Pesca da tainha

     Nascido em Barra de Guaratiba, é um dos moradores mais antigos da região. Dilson Ferreira de Souza mais conhecido como DIDIU, hoje com 81 anos, sentado no quintal de sua casa no alto do Morro do Picão tem privilégio de comtemplar a sua frente a Praia Grande e arredores.

     Homem de muitas lembranças, pôde nos contar um pouco de como acontecia o cerco às tainhas na Praia Grande.

Segundo Didiu, nos meses de janeiro e fevereiro as tainhas começavam a se deslocar da Lagoa dos Patos no Estado do Rio Grande do Sul rumo ao litoral sudeste. No período da primeira lua minguante do mês de maio elas começavam a chegar em Barra de Guaratiba costeando a Restinga da Marambaia e eram chamadas de tainhas tapejaras por serem grandes e gordas. Em seguida, nos meses de junho e julho, chegavam os cardumes das tainhas de corrida. Era uma quantidade tão grande que para tirar a rede do mar pescadores e banhistas ajudavam e ao mesmo tempo olhavam para o mar onde o espetáculo era ver aquelas tainhas saltando a rede, e, quanto mais puxavam, mais admirados ficavam com a quantidade de tainhas. A todos que ajudavam era dada de 1 a 2 tainhas pelo esforço realizado.

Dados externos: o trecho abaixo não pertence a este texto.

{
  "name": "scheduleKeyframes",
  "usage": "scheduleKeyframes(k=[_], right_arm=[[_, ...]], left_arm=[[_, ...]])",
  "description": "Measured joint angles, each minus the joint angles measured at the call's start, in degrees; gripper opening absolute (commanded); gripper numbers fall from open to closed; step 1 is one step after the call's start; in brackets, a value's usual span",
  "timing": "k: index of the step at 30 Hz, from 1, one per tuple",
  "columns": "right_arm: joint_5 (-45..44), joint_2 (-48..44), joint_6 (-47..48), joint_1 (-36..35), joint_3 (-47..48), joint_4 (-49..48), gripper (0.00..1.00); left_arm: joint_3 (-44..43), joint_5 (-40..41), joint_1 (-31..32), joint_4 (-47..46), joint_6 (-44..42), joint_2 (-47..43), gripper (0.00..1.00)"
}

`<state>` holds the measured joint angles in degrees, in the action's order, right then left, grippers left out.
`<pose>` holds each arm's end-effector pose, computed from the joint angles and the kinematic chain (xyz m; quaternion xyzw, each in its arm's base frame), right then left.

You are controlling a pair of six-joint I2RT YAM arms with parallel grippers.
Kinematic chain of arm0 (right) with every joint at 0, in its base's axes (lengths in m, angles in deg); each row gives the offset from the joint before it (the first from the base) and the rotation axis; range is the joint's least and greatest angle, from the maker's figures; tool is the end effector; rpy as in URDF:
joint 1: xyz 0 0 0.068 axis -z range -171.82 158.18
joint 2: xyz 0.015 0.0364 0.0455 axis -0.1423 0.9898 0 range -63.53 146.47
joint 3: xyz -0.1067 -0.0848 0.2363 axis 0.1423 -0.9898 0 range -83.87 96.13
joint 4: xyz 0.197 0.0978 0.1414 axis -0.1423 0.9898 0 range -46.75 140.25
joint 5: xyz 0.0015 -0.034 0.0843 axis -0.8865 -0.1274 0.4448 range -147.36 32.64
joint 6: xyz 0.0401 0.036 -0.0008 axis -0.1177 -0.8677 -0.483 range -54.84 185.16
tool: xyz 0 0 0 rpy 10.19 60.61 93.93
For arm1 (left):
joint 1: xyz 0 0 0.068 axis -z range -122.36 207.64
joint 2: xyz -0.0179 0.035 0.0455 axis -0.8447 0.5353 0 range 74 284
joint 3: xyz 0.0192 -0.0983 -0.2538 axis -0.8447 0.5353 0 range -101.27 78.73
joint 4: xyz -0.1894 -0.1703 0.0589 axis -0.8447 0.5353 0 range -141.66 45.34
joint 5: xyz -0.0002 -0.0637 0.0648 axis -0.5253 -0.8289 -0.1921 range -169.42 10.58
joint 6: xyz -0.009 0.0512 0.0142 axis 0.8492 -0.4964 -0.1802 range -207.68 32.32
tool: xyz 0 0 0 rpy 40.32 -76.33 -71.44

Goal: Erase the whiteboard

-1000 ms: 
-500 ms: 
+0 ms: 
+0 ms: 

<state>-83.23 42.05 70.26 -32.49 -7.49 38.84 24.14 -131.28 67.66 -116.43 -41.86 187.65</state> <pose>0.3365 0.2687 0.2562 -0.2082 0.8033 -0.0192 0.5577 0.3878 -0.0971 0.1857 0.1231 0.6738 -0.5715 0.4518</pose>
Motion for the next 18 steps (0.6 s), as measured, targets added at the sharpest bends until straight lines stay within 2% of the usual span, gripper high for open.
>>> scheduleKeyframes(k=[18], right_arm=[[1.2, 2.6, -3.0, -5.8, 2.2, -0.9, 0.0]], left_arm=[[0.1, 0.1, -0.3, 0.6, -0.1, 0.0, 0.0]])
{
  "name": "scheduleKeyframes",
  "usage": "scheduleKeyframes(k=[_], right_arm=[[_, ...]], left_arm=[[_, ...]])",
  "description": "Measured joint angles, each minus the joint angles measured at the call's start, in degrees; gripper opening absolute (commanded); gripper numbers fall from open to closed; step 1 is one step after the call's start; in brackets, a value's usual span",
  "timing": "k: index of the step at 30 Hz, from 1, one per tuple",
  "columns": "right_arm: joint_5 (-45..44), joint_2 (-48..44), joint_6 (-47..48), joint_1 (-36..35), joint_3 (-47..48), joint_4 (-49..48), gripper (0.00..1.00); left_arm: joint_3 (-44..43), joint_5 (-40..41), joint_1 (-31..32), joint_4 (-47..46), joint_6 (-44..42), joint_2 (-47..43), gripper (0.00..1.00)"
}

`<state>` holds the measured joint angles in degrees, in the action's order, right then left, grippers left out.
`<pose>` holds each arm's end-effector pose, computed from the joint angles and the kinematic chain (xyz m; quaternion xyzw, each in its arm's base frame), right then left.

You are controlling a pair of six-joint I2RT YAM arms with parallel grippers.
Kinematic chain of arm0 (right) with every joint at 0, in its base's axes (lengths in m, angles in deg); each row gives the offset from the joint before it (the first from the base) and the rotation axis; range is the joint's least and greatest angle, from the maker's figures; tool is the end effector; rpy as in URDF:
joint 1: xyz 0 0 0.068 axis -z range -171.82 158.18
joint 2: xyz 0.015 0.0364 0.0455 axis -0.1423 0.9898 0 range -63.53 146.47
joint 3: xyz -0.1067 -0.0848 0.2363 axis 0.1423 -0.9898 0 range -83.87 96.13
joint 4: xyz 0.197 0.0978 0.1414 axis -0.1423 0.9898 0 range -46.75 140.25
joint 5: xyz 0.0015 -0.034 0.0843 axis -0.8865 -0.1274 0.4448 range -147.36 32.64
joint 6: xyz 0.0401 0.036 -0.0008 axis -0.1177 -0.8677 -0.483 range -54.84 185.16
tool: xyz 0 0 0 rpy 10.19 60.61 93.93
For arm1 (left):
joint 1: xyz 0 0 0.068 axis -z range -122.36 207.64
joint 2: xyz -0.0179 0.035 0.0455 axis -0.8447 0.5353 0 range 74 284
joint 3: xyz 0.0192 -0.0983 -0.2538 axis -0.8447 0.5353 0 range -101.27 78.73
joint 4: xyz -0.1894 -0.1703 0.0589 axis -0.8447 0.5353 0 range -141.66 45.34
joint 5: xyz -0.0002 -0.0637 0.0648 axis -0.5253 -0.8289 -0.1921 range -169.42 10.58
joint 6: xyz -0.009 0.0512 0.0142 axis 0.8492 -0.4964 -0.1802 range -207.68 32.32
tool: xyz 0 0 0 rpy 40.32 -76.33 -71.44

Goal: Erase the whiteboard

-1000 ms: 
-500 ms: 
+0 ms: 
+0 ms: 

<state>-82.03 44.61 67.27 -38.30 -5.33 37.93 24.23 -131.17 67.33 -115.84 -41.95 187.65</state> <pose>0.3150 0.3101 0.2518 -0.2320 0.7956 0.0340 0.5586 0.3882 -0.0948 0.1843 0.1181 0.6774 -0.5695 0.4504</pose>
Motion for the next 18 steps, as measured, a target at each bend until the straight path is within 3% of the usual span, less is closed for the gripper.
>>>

Parte desse cardume, segundo Didiu, rodava os mares, e quando ia se aproximando o mês de agosto ele entrava novamente em Barra de Guaratiba, costeando o Morro do Picão e a Ilha do Frade. Essas tainhas eram chamadas por eles de tainha ribada por serem magras e cabeçudas. Um espia ficava em cima do morro observando o mar e avisava que o cardume estava se aproximando e assim a canoa saia para cercá-lo. Hoje nesse morro que é chamado de Morro da Espia encontra-se o Quartel dos Bombeiros e o Posto de Saúde.

Didiu Lamenta a ocorrência da pesca industrial que cerca a tainha próxima a Lagoa dos Patos, impedindo que o cardume suba para o sudeste, acabando com o cerco em Barra de Guaratiba que ocorreu pela última vez com vaga lembrança em 1995.


Didiu ainda comentou, fazendo uma pequena homenagem àqueles que fizeram parte desse tempo glorioso e que deixou muitas saudades.....
Atílio, Alvaro, tiozinho, Alvinho, Alberto e outros.



E a conversa continuou.......

Os assuntos sobre a região são tão interessantes que esquecemos da hora, conversa vai conversa vem começamos a falar do tal tubarão que foi pescado nos idos de 1931 e para nossa surpresa um dos pescadores foi o seu sogro Beijamim Antônio Alves.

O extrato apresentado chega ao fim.